J Mol Biol. 2000 Mar 10;296(5):1205-14. doi: 10.1006/jmbi.2000.3519.
AlignACE is a Gibbs sampling algorithm for identifying motifs that are over-represented in a set of DNA sequences. When used to search upstream of apparently coregulated genes, AlignACE finds motifs that often correspond to the DNA binding preferences of transcription factors. We previously used AlignACE to analyze whole genome mRNA expression data. Here, we present a more detailed study of its effectiveness as applied to a variety of groups of genes in the Saccharomyces cerevisiae genome. Published functional catalogs of genes and sets of genes grouped by common name provided 248 groups, resulting in 3311 motifs. In conjunction with this analysis, we present measures for gauging the tendency of a motif to target a given set of genes relative to all other genes in the genome and for gauging the degree to which a motif is preferentially located in a certain distance range upstream of translational start sites. We demonstrate improved methods for comparing and clustering sequence motifs. Many previously identified cis-regulatory elements were found. We also describe previously unidentified motifs, one of which has been verified by experiments in our laboratory. An extensive set of AlignACE runs on randomly selected sets of genes and on sets of genes whose upstream regions contain known transcription factor binding sites serve as controls.

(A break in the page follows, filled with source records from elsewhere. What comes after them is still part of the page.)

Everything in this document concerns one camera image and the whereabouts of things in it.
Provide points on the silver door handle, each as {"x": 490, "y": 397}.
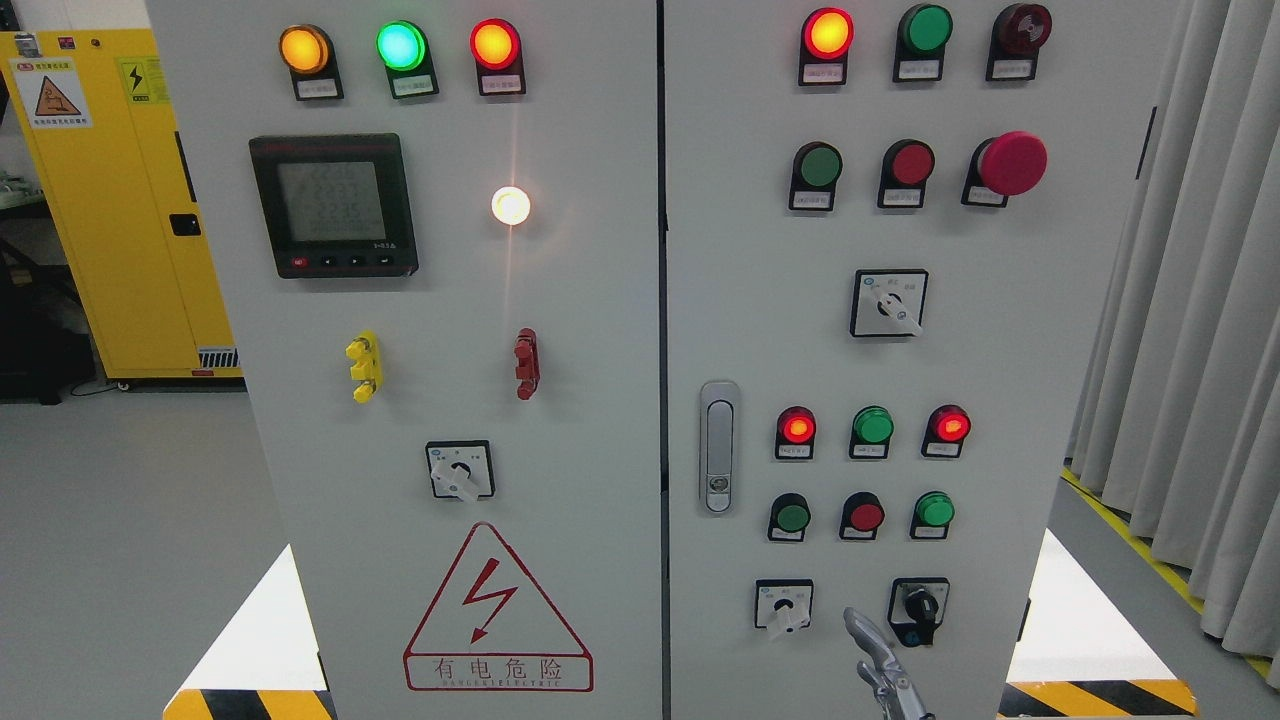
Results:
{"x": 719, "y": 401}

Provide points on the grey left cabinet door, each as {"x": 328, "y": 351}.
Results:
{"x": 576, "y": 468}

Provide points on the grey cabinet door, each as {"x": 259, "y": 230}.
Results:
{"x": 576, "y": 468}
{"x": 761, "y": 296}

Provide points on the grey right cabinet door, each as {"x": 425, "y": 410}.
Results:
{"x": 761, "y": 296}

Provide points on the red terminal connector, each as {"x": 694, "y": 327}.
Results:
{"x": 527, "y": 369}

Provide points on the red lit indicator left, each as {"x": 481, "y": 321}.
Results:
{"x": 795, "y": 432}

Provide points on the red lit indicator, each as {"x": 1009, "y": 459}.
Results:
{"x": 795, "y": 432}
{"x": 945, "y": 432}

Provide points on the white indicator light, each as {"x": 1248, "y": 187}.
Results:
{"x": 511, "y": 205}

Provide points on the green push button lower left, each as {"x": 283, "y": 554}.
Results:
{"x": 789, "y": 519}

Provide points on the green push button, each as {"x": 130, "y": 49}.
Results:
{"x": 814, "y": 176}
{"x": 789, "y": 519}
{"x": 932, "y": 516}

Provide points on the green indicator middle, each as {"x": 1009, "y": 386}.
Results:
{"x": 871, "y": 431}

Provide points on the green push button upper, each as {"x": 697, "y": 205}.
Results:
{"x": 814, "y": 176}

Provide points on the red push button lower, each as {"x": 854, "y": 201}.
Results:
{"x": 862, "y": 516}

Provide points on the red push button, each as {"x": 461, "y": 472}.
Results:
{"x": 905, "y": 169}
{"x": 862, "y": 516}

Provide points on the yellow terminal connector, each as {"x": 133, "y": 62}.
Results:
{"x": 365, "y": 369}

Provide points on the red danger warning sticker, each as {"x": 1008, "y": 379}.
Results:
{"x": 490, "y": 627}

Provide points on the red lit indicator right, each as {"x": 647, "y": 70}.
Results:
{"x": 945, "y": 432}

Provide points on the green push button lower right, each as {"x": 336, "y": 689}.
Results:
{"x": 932, "y": 516}

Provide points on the red push button upper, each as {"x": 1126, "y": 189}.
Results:
{"x": 905, "y": 169}

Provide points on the black digital power meter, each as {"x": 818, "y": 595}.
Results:
{"x": 336, "y": 206}

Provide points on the red indicator light top left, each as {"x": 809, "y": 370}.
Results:
{"x": 497, "y": 50}

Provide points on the red indicator light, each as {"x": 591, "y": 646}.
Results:
{"x": 825, "y": 41}
{"x": 497, "y": 50}

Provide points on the red indicator light top right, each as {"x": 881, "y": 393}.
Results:
{"x": 825, "y": 41}

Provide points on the green indicator light top left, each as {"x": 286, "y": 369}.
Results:
{"x": 405, "y": 52}

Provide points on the green indicator light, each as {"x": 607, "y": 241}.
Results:
{"x": 921, "y": 39}
{"x": 405, "y": 52}

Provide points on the red emergency stop button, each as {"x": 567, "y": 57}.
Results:
{"x": 1002, "y": 167}

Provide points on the green indicator light top right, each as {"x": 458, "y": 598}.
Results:
{"x": 921, "y": 39}

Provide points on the amber indicator light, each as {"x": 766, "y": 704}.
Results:
{"x": 310, "y": 57}

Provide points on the dark red buzzer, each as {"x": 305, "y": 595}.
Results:
{"x": 1018, "y": 33}

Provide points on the grey curtain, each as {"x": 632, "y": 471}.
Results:
{"x": 1179, "y": 421}

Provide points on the left hazard striped base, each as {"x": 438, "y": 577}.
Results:
{"x": 243, "y": 704}

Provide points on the hazard striped base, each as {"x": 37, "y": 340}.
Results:
{"x": 1098, "y": 698}
{"x": 243, "y": 704}

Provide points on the right hazard striped base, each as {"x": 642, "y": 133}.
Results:
{"x": 1098, "y": 698}

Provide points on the yellow safety cabinet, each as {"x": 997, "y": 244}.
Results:
{"x": 96, "y": 113}

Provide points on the left door selector switch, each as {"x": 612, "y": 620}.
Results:
{"x": 462, "y": 470}

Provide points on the upper right selector switch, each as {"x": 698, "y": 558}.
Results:
{"x": 888, "y": 303}

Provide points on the lower white selector switch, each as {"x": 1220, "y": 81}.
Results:
{"x": 783, "y": 606}

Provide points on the black key switch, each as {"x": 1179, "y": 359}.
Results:
{"x": 917, "y": 608}

AlignACE是一种用于识别在一组DNA序列中过度表达的基序的吉布斯采样算法。当用于搜索明显共调控基因的上游时,AlignACE会找到通常与转录因子的DNA结合偏好相对应的基序。我们之前使用AlignACE来分析全基因组mRNA表达数据。在这里,我们对其应用于酿酒酵母基因组中各种基因组的有效性进行了更详细的研究。已发表的基因功能目录和按通用名称分组的基因集提供了248个组,产生了3311个基序。结合该分析,我们提出了一些衡量标准,用于衡量一个基序相对于基因组中所有其他基因靶向给定基因集的倾向,以及衡量一个基序优先位于翻译起始位点上游特定距离范围内的程度。我们展示了用于比较和聚类序列基序的改进方法。发现了许多先前鉴定的顺式调控元件。我们还描述了先前未鉴定的基序,其中一个已在我们实验室通过实验验证。在随机选择的基因集和其上游区域包含已知转录因子结合位点的基因集上进行的大量AlignACE运行作为对照。